Mi ero anche messo in tasca dei gessetti per regalarglieli, perché magari non
ne aveva e così l’avrei fatta felice.
Non potevo
parlarle all’uscita da scuola, perché c’era la sua mamma. Potevo solo
rincorrerla e chiamarla prima che seguisse la signora Everdeen
dentro casa; chiamarla e fare un respiro grande grande e sorridere anche se
avevo la tremarella e le gambe di ricotta, come mi dicevi sempre tu.
Ho corso più
forte che potevo, ma a metà strada sono caduto, inciampando in una pietra. Il
ginocchio mi si è bucato e il sangue è incominciato a scendere. Avevo paura e
volevo piangere, ma lo feci piano piano, perché altrimenti non sarei più
riuscito a fermare la tremarella.
Mi sono
alzato e ho ripreso a correre. Quando sono arrivato di fronte a casa sua la
porta si stava chiudendo. Ho cercato di fare più in fretta, di arrivare prima
che la sua treccia entrasse con tutto il resto di lei, ma non ci sono riuscito.

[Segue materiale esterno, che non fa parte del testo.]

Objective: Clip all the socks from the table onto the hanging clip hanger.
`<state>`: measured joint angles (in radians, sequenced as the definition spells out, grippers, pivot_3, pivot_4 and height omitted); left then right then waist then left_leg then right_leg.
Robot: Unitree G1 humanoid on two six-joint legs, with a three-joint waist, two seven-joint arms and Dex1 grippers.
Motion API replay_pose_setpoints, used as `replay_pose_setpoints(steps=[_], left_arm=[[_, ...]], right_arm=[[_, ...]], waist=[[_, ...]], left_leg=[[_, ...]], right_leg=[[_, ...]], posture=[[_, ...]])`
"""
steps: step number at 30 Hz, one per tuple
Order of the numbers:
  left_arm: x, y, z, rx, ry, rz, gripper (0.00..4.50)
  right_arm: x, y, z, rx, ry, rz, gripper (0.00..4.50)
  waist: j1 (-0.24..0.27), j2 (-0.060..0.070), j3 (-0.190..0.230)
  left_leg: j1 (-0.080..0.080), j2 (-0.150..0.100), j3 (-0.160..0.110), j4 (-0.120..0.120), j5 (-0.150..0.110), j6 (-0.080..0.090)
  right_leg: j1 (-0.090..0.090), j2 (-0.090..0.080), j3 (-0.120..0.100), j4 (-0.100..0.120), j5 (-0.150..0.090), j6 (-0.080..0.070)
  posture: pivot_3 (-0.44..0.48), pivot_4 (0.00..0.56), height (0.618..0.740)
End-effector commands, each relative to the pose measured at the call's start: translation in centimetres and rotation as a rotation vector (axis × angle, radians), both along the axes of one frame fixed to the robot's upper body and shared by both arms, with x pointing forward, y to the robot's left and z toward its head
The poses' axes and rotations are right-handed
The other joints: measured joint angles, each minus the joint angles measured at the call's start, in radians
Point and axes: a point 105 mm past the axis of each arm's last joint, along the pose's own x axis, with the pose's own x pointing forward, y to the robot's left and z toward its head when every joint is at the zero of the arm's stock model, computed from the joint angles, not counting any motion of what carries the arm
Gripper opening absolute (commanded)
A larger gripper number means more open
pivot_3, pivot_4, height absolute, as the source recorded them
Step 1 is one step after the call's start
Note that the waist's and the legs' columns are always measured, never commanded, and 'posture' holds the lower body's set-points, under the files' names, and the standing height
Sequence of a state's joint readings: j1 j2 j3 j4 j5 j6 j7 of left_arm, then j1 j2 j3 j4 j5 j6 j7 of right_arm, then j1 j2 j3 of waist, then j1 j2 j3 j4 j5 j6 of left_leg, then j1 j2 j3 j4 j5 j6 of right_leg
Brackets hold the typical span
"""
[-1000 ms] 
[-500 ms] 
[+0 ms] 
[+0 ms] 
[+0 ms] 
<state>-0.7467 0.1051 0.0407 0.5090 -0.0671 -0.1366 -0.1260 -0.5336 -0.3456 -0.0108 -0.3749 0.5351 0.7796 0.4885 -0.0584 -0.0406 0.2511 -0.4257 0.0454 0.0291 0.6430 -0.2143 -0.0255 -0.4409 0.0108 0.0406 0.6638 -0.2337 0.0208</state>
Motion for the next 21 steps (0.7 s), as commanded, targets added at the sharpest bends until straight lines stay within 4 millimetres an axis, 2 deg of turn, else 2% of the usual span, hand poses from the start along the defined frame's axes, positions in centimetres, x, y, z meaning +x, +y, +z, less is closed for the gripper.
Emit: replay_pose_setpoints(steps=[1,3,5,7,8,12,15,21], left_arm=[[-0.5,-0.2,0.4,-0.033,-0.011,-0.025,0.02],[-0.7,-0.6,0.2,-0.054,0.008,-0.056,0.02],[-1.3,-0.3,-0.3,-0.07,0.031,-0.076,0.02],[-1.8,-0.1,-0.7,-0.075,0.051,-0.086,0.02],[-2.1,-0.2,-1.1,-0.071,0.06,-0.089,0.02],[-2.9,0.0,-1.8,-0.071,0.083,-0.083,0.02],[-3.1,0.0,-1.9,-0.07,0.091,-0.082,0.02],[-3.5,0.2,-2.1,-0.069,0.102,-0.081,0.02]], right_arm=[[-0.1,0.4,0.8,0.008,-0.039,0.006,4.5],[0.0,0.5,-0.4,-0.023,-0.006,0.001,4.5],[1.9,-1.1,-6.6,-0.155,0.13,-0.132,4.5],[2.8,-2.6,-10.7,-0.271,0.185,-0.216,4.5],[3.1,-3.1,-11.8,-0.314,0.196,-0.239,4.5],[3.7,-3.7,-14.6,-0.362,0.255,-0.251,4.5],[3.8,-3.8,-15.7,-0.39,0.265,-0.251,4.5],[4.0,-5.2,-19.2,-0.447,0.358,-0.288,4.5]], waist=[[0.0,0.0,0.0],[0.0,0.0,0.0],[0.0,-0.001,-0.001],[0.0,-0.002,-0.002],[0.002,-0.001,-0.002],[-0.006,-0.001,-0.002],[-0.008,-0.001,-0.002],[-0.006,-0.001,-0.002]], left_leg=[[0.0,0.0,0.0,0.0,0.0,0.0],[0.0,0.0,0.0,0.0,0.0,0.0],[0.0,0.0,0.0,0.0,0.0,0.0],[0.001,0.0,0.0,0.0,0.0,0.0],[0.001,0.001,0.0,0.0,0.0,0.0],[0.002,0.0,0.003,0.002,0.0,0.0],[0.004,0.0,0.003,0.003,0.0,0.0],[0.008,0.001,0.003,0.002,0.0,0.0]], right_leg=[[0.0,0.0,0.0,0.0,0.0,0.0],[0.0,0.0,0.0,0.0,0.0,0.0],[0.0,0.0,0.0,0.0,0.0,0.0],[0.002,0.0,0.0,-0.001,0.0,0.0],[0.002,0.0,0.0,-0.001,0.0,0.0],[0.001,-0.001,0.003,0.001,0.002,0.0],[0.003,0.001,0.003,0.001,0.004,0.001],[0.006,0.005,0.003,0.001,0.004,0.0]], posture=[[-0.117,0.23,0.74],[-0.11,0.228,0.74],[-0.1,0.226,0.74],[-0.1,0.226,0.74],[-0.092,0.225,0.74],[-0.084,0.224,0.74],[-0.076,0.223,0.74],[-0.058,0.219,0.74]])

Avevo corso, ero inciampato, e mi ero persino portato dietro i gessi più belli
della mia collezione. Ma non era servito a niente, ero stato troppo lento.
Volevo
chiamarla per farla uscire, ma la voce non mi è uscita. Era scomparsa: rimanevo
solo io, con il fiato grosso e le guance tutte bagnate.
Mi sono
messo a piangere, questa volta anche con i singhiozzi.
Poi sono
tornato a casa, e non ho parlato con nessuno fino a quando non sono corso in
negozio, per abbracciare la tua pancia. Dei signori che stavano comprando il
pane mi hanno guardato, così ho nascosto la faccia nel tuo grembiule.
Mi sentivo
molto triste; avevo le ginocchia sbucciate, gli occhi gonfi e un piccolo
graffio sul mio cuore nuovo di zecca.
Però c’eri tu;
di nascosto dai miei fratelli, quado i clienti sono andati via, mi hai preso in
braccio e mi hai detto delle cose all’orecchio che non mi ricordo, ma che mi
hanno fatto sentire bene, un po’ come quando mi addormentavo sentendo l’odore
del pane appena preparato.
C’eri tu e
mi hai messo dell’acqua sulle ginocchia sbucciate e mi hai soffiato sulla
faccia per farmi ridere e cacciare via tutte le lacrime.
C’eri tu e
la tristezza se ne è andata via per un po’, così come il male alle gambe.
C’eri tu.
***
Secondo giorno a
casa.
O, per lo
meno, ciò che rimane di quella che un tempo era la mia casa.
Non ero
nemmeno arrivato al Villaggio dei Vincitori che già avevo trovato Katniss,
nonostante fosse parecchio distante da me.
L’ho vista
correre verso il Prato, ma aveva l’aria diversa: ha l’aria diversa. È più vuota, più spenta. Non c’è, non del tutto.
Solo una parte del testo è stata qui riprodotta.